Problem to solve -> Show each line of the entries below in which the word "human" appears.

*** Information supplied Section Begins ***

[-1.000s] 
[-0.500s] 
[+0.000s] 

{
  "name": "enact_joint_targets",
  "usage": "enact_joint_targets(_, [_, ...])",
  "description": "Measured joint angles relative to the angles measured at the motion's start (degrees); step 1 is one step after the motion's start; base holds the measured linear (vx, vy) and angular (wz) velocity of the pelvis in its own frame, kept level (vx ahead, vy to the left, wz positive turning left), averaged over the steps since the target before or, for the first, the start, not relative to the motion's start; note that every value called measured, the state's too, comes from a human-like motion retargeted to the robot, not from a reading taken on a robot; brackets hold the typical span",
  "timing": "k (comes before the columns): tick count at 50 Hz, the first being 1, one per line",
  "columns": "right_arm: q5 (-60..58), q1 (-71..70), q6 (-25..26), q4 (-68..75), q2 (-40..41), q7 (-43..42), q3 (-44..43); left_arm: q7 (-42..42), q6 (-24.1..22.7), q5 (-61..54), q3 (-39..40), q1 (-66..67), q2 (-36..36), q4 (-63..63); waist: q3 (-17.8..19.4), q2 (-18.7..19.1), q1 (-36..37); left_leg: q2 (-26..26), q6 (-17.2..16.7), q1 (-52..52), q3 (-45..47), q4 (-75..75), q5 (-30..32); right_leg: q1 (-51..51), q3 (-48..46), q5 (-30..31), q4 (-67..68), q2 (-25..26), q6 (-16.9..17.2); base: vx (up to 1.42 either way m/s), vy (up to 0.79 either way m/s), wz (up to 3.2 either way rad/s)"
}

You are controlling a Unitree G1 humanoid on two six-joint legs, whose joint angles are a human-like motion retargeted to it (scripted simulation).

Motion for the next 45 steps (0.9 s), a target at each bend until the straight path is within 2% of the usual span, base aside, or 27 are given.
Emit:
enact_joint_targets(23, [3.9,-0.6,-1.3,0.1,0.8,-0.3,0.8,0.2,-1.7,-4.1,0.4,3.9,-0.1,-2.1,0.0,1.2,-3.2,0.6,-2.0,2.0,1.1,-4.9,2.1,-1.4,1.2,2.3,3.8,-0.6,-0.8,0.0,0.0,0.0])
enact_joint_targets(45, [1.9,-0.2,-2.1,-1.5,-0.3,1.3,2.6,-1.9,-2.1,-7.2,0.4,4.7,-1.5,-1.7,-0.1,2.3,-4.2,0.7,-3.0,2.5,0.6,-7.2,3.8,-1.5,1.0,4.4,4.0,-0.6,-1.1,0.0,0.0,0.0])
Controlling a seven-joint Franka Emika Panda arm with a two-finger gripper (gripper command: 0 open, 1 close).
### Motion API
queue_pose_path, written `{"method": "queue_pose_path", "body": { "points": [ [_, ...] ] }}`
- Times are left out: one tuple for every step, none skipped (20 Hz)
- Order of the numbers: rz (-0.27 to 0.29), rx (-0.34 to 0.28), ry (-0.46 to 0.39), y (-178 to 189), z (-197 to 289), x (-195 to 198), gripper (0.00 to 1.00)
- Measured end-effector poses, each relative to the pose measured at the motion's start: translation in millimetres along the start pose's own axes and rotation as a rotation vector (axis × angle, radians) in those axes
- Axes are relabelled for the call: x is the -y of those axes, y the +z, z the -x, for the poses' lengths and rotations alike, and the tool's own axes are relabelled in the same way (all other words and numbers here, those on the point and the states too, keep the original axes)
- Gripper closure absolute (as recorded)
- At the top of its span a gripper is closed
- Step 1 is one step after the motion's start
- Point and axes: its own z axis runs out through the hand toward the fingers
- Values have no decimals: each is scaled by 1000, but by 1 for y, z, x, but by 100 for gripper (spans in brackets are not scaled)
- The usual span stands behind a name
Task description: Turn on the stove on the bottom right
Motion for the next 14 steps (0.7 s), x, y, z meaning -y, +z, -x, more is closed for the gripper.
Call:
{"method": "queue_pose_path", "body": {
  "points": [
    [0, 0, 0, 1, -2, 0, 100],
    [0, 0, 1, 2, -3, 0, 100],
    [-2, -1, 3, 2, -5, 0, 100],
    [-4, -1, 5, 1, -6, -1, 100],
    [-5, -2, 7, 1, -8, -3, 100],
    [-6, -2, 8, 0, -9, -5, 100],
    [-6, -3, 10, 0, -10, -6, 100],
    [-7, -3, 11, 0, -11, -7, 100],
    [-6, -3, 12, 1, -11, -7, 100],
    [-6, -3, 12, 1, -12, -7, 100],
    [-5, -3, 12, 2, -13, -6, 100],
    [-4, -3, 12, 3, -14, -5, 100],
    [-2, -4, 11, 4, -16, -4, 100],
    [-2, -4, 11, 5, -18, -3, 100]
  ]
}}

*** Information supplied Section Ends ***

Exercise solution ->
  "description": "Measured joint angles relative to the angles measured at the motion's start (degrees); step 1 is one step after the motion's start; base holds the measured linear (vx, vy) and angular (wz) velocity of the pelvis in its own frame, kept level (vx ahead, vy to the left, wz positive turning left), averaged over the steps since the target before or, for the first, the start, not relative to the motion's start; note that every value called measured, the state's too, comes from a human-like motion retargeted to the robot, not from a reading taken on a robot; brackets hold the typical span",
You are controlling a Unitree G1 humanoid on two six-joint legs, whose joint angles are a human-like motion retargeted to it (scripted simulation).

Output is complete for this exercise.